:: About this exercise ::
For this task, copy all of the data below exactly and skip the pictures.
* * * * *
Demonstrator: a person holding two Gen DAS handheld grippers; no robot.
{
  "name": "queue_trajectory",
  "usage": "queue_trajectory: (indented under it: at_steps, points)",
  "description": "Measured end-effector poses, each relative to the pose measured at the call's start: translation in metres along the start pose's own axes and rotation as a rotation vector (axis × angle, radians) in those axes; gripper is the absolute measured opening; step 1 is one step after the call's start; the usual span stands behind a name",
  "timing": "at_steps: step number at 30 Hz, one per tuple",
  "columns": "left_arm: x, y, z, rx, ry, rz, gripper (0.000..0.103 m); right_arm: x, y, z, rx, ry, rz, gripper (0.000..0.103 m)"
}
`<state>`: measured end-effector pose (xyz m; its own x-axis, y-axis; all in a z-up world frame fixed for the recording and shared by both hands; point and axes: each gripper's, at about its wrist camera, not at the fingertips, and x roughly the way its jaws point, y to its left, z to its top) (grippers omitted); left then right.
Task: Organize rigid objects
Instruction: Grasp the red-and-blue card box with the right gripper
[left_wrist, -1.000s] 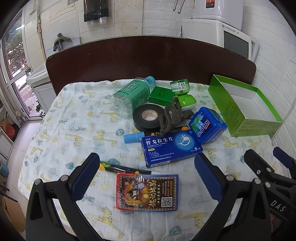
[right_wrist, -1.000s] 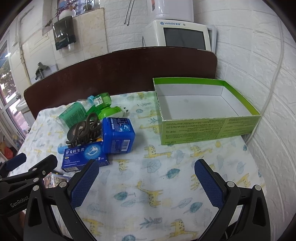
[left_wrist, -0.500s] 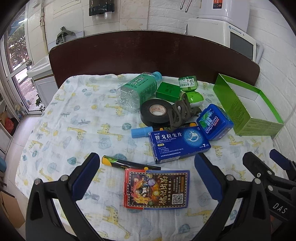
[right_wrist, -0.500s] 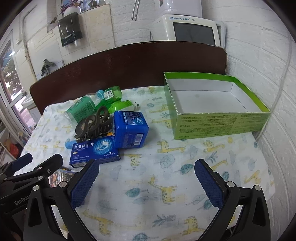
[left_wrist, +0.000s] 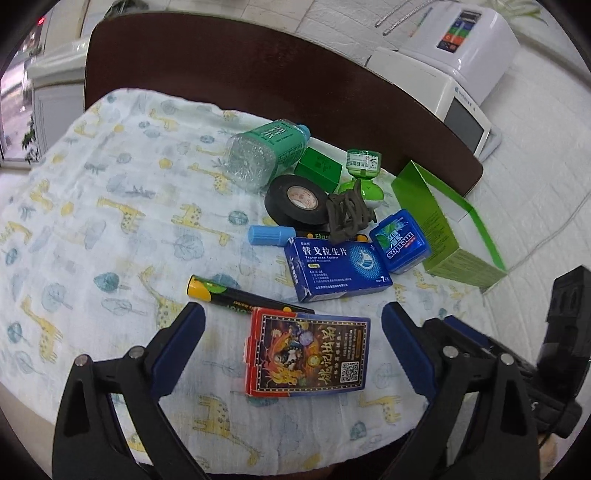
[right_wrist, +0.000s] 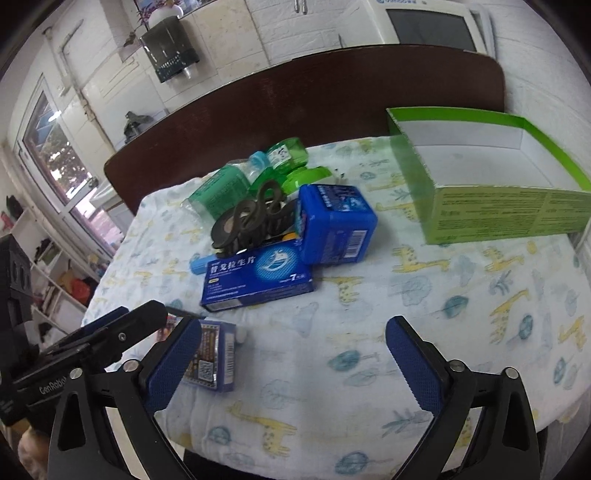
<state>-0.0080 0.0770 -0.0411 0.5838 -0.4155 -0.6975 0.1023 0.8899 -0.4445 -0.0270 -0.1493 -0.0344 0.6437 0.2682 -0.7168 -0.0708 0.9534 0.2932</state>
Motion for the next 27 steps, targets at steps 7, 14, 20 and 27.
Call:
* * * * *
:: Task solution ::
Demonstrator: a person holding two Gen DAS handheld grippers; no robot.
{
  "name": "queue_trajectory",
  "usage": "queue_trajectory: (indented under it: at_steps, points)",
  "description": "Measured end-effector poses, each relative to the pose measured at the call's start: translation in metres along the start pose's own axes and rotation as a rotation vector (axis × angle, radians) in those axes; gripper is the absolute measured opening; step 1 is one step after the call's start; the usual span stands behind a name",
  "timing": "at_steps: step number at 30 Hz, one per tuple",
  "columns": "left_arm: x, y, z, rx, ry, rz, gripper (0.000..0.103 m); right_arm: x, y, z, rx, ry, rz, gripper (0.000..0.103 m)"
}
`<state>`: measured end-effector pose (xyz m; its own x-axis, y-axis; all in a z-up world frame fixed for the recording and shared by both hands; point and axes: each gripper's, at about its wrist camera, not at the fingertips, and x roughly the way its jaws point, y to its left, z to its top) (grippers omitted); left then right.
Task: Organize rigid objects
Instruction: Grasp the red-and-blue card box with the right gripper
[left_wrist, -1.000s] 
[right_wrist, -1.000s] 
[left_wrist, -0.500s] 
[right_wrist, -0.500s] 
[left_wrist, +0.000s] 
[right_wrist, +0.000s] 
<state>-0.0080 0.0770 -0.0411 0.5838 -0.4155 -0.6975 0.1023 0.8899 -0.4445 -0.0270 -0.1493 -0.0344 0.6437 0.2682 -0.7168 -0.0708 0.9534 0.2932</state>
Motion for the next 27 steps, targets at steps 7, 14, 20 and 27.
Call:

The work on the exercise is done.